## WHAT NEEDS TO BE DONE
Nothing before the line containing "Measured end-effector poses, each" belongs in the answer; quote that line and all lines after it through the end of the material, word for word.
_ _ _ _ _
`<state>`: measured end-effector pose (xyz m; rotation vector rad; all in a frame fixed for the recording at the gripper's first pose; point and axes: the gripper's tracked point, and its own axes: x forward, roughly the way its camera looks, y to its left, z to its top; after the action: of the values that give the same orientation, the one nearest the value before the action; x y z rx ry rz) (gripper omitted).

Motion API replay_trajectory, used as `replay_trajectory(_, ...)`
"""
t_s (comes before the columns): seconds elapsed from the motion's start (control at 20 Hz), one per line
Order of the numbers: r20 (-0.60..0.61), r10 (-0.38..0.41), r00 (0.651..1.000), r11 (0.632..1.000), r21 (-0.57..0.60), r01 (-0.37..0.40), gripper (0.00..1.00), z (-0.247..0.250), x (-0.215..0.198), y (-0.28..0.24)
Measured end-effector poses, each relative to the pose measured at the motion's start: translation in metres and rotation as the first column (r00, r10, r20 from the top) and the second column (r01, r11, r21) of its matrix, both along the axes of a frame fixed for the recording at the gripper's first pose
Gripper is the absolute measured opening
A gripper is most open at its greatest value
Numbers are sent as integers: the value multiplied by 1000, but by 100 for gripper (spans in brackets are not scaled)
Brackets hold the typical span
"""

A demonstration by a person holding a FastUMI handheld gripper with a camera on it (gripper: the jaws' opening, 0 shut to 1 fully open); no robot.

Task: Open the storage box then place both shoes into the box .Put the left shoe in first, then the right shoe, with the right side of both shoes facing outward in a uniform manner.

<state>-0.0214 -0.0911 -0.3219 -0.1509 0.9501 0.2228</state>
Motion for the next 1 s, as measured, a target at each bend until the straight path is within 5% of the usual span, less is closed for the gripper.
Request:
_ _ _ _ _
## EXERCISE SOLUTION
Measured end-effector poses, each relative to the pose measured at the motion's start: translation in metres and rotation as the first column (r00, r10, r20 from the top) and the second column (r01, r11, r21) of its matrix, both along the axes of a frame fixed for the recording at the gripper's first pose
Gripper is the absolute measured opening
A gripper is most open at its greatest value
Numbers are sent as integers: the value multiplied by 1000, but by 100 for gripper (spans in brackets are not scaled)
Brackets hold the typical span
"""

A demonstration by a person holding a FastUMI handheld gripper with a camera on it (gripper: the jaws' opening, 0 shut to 1 fully open); no robot.

Task: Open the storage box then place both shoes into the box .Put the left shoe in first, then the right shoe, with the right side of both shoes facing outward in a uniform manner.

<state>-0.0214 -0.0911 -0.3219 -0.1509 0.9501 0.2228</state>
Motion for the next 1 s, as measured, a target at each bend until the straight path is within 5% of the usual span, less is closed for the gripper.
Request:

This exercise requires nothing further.